Direktorat Jenderal Pajak melalui berbagai kanal informasinya terus memberikan imbauan agar masyarakat tidak menunggu hingga detik-detik terakhir untuk menekan tombol kirim. Risiko gangguan teknis pada sistem akibat lonjakan trafik di menit-menit penutupan selalu menjadi ancaman nyata yang bisa merugikan wajib pajak itu sendiri.

Dengan lapor lebih awal, wajib pajak memiliki waktu yang cukup untuk melakukan perbaikan jika ternyata ada kesalahan data atau kekurangan dokumen pendukung. Kepatuhan pajak adalah cermin dari kontribusi warga negara dalam menjaga stabilitas fiskal dan keberlangsungan pembangunan fasilitas publik di tanah air.

Meskipun sistem Coretax diklaim memiliki kapasitas besar, kewaspadaan pribadi dalam menyiapkan koneksi internet yang stabil tetap menjadi kunci keberhasilan lapor hari ini.

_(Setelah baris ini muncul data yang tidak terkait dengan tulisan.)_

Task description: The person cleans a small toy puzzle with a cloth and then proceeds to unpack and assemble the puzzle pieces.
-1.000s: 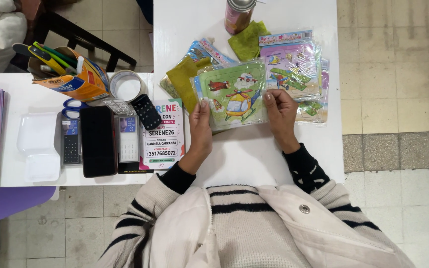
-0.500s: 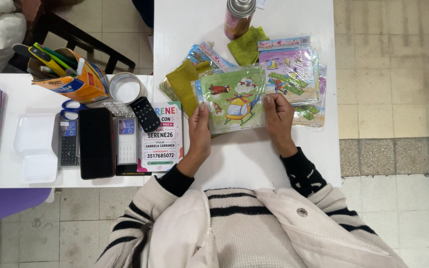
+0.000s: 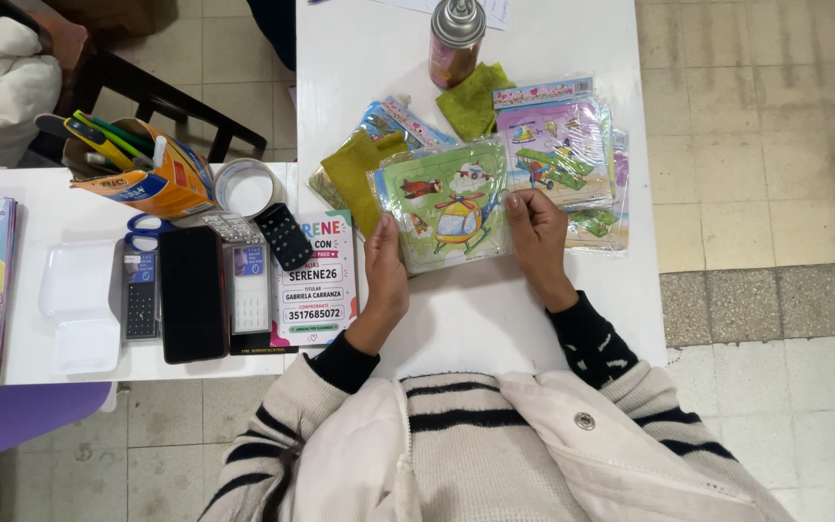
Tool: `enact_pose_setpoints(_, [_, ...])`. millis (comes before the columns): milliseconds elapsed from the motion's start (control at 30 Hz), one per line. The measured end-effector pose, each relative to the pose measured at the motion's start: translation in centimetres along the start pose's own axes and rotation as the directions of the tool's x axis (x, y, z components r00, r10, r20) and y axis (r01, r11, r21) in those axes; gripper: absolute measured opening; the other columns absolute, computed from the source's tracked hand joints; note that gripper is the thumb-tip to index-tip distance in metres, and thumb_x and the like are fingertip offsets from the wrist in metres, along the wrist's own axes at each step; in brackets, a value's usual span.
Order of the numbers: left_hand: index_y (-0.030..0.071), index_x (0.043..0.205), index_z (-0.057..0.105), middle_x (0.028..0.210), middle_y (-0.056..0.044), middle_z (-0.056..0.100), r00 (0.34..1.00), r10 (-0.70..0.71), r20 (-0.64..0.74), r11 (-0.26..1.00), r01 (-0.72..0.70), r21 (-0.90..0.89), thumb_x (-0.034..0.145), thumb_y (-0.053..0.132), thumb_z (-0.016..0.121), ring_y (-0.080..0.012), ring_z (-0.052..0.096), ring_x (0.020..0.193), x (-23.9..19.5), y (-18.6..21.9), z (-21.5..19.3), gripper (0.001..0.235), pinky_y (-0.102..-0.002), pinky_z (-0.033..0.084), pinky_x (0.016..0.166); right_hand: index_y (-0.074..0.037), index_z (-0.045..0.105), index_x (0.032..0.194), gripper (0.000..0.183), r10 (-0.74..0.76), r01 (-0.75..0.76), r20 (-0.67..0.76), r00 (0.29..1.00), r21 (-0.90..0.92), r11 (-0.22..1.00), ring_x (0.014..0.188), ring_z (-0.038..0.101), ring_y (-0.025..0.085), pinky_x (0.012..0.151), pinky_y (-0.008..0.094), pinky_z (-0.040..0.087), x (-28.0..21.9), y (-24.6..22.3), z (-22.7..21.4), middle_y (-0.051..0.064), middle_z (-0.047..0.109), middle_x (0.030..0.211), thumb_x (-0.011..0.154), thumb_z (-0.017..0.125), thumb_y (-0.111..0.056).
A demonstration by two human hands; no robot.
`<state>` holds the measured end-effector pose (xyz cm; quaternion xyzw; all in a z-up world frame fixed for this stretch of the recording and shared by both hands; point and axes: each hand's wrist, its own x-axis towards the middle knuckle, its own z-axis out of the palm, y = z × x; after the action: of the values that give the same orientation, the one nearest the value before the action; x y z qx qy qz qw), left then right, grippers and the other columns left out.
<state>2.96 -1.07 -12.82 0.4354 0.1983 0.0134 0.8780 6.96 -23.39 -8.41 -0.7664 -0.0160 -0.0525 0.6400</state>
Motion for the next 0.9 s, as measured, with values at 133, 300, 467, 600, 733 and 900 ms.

Jangan sampai niat baik Anda untuk patuh pajak terhalang oleh urusan teknis sepele yang sebenarnya bisa diantisipasi sejak jauh-jauh hari.

Pemerintah berharap dengan adanya kemudahan teknologi ini, kesadaran masyarakat akan pentingnya pajak sebagai tulang punggung ekonomi nasional akan semakin meningkat. Setiap rupiah yang dilaporkan dan dibayarkan akan kembali kepada rakyat dalam bentuk infrastruktur, pendidikan, dan layanan kesehatan yang lebih baik.

Manfaatkan sisa waktu yang ada di hari Kamis ini untuk memastikan nama Anda sudah bersih dari daftar wajib pajak yang belum melapor. Jadilah bagian dari warga negara yang tertib aturan demi menghindari sanksi yang tidak perlu dan menjaga reputasi finansial Anda di mata hukum.